卒業、そして
あれから、一年が過ぎた。
王立アステリア魔法学園の校庭には、今年もまた春を告げる「星見桜」が満開に咲き誇っている。
淡いピンク色の花びらが風に舞い、卒業式の終わった生徒たちの肩に降り注いでいた。
「おい、泣くなよニルス。男だろ?」
「だって……寂しいじゃないですか」
校門の前で、卒業証書を手にしたレオンとニルスが話している。
レオンは王宮騎士団への入団が決まり、ニルスは魔法研究機関への推薦を受けた。
二人とも、一年前とは見違えるほど凛々しい顔つきになっている。
「先輩たち! 卒業おめでとうございます!」
二年生になったミナと、生徒会長として留任することになったセオドアが駆け寄ってくる。
その後ろには、マイペースに本を読みながら歩くエリアスの姿もあった。
「ありがとう、ミナ。お前も、来年は最上級生だな」
「はい! 私、絶対にレオン先輩より強い騎士になりますから!」
彼らの明るい笑い声が響く。
この一年で、学園は大きく変わった。
グロリア教頭は失脚こそしなかったものの、その教育方針を大きく転換せざるを得なかった。
「心の強さ」を証明したレオンたちの活躍により、学園上層部が方針を見直したのだ。
スパルタ式の訓練は緩和され、生徒の自主性を重んじるカリキュラムが導入された。
そして何よりの大きな変化は――。
「さあ、皆さん。次の授業を始めますよ」
私は教壇に立ち、集まった生徒たちに微笑みかけた。
場所は北校舎の特別カウンセリング室……ではなく、中央講堂だ。
何百人もの生徒が、私の授業を受けるために集まっている。
黒板には、大きくこう書かれている。
『メンタルケア概論』
そう、今年度から「メンタルケア」が、学園の正式な必修科目に採用されたのだ。
心を整え、己の弱さと向き合うことこそが、魔法を扱う上で最も重要な基礎であると認められた証だ。
教室の隅には、時折、グロリア教頭の姿も見かける。
彼女はまだ私のやり方を完全に認めたわけではないようだが、それでも「敵情視察です」と言いながら、熱心にノートを取っている。彼女もまた、変わろうとしているのかもしれない。
授業が終わり、放課後。
私はいつもの特別カウンセリング室に戻った。
部屋の広さは変わらないが、ドアの前には長蛇の列ができている。
「エルナ先生! 今日は恋愛相談なんですけど!」
「先生、魔法の調子がイマイチで……」
「ただお茶飲みに来ましたー!」
生徒たちが屈託のない笑顔で訪ねてくる。
もう、ここを「弱虫が行く場所」だと笑う者は誰もいない。
ここは、戦うための休息を得る場所であり、本当の自分を取り戻すための聖域として、学園に定着していた。
「はいはい、順番に入ってね。お茶ならたっぷりあるから」
忙しいけれど、充実した日々。
ふと、窓の外を見ると、レオンたちが校門を出て行くのが見えた。
彼らは一度だけ振り返り、私のいる北校舎に向かって深く頭を下げた。
「……行ってらっしゃい」
私は小さく手を振り返した。
彼らはもう、私がいなくても大丈夫だ。心の中に、自分だけの『安息の灯』を灯すことができたのだから。
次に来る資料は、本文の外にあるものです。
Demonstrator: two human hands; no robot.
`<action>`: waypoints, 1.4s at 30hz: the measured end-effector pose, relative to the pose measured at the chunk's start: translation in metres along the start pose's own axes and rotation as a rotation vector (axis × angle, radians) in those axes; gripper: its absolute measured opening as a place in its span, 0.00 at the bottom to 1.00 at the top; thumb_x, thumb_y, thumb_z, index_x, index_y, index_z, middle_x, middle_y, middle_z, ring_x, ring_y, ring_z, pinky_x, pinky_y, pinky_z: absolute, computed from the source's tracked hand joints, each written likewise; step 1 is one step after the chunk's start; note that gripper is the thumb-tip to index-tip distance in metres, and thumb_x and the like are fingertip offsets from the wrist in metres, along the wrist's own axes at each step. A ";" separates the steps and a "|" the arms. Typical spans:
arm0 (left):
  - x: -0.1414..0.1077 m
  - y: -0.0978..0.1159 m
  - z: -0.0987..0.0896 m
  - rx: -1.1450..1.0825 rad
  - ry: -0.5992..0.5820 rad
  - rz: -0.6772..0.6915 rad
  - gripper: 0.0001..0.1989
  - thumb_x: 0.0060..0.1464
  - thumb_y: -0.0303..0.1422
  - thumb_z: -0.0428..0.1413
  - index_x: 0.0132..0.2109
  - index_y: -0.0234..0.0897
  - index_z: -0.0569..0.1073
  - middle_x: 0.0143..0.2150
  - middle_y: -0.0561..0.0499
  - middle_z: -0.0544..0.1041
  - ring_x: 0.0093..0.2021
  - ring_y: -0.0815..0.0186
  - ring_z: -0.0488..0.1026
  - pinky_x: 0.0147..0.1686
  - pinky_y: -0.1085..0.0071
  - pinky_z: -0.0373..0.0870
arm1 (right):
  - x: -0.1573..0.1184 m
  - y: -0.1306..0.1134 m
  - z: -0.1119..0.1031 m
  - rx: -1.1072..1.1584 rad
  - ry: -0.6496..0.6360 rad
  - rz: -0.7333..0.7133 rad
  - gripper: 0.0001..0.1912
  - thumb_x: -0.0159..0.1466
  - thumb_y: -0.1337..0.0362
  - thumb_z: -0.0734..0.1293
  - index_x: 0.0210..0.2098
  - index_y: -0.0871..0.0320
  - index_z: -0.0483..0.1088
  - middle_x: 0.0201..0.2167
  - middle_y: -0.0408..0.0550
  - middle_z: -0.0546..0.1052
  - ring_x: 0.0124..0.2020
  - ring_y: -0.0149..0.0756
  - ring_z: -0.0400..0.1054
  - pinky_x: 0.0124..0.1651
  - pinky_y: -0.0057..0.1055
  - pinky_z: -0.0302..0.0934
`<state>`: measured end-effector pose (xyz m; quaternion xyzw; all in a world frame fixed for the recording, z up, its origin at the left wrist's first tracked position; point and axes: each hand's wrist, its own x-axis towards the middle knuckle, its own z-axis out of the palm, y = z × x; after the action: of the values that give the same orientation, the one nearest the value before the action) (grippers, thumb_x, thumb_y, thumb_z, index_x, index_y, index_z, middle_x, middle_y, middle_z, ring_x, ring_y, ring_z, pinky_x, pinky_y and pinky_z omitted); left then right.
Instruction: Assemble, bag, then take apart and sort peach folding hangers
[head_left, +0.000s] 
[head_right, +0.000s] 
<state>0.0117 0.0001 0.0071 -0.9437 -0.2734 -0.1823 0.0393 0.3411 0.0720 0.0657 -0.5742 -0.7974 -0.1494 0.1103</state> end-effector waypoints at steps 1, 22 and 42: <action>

少し寂しいけれど、カウンセラーの仕事とは、最終的には「必要とされなくなること」なのだ。それが、彼らの自立の証なのだから。
「先生、次の方どうぞー!」
ミナの声が聞こえる。彼女は私の助手として、放課後の手伝いをしてくれている。
「ええ、今行くわ」
私は机に戻り、『心のカルテ』を開いた。
そこにはもう、悲鳴のような色はない。
悩み、迷いながらも、それぞれの未来へ向かって輝こうとする、希望の色彩が溢れていた。
私は新しいページを開き、ポットを持ち上げた。
ふわりと、優しいカモミールの香りが部屋を満たす。
ここからまた、新しい物語が始まる。
傷ついた心が癒やされ、再び立ち上がるまでの、優しい戦いの物語が。
私はドアを開けて入ってきた新入生の少女に向かって、とびきりの笑顔で言った。
「ようこそ、特別カウンセリング室へ。さあ、今日のお茶は何にしましょうか?」
窓の外では、春風が優しく吹き抜けていった。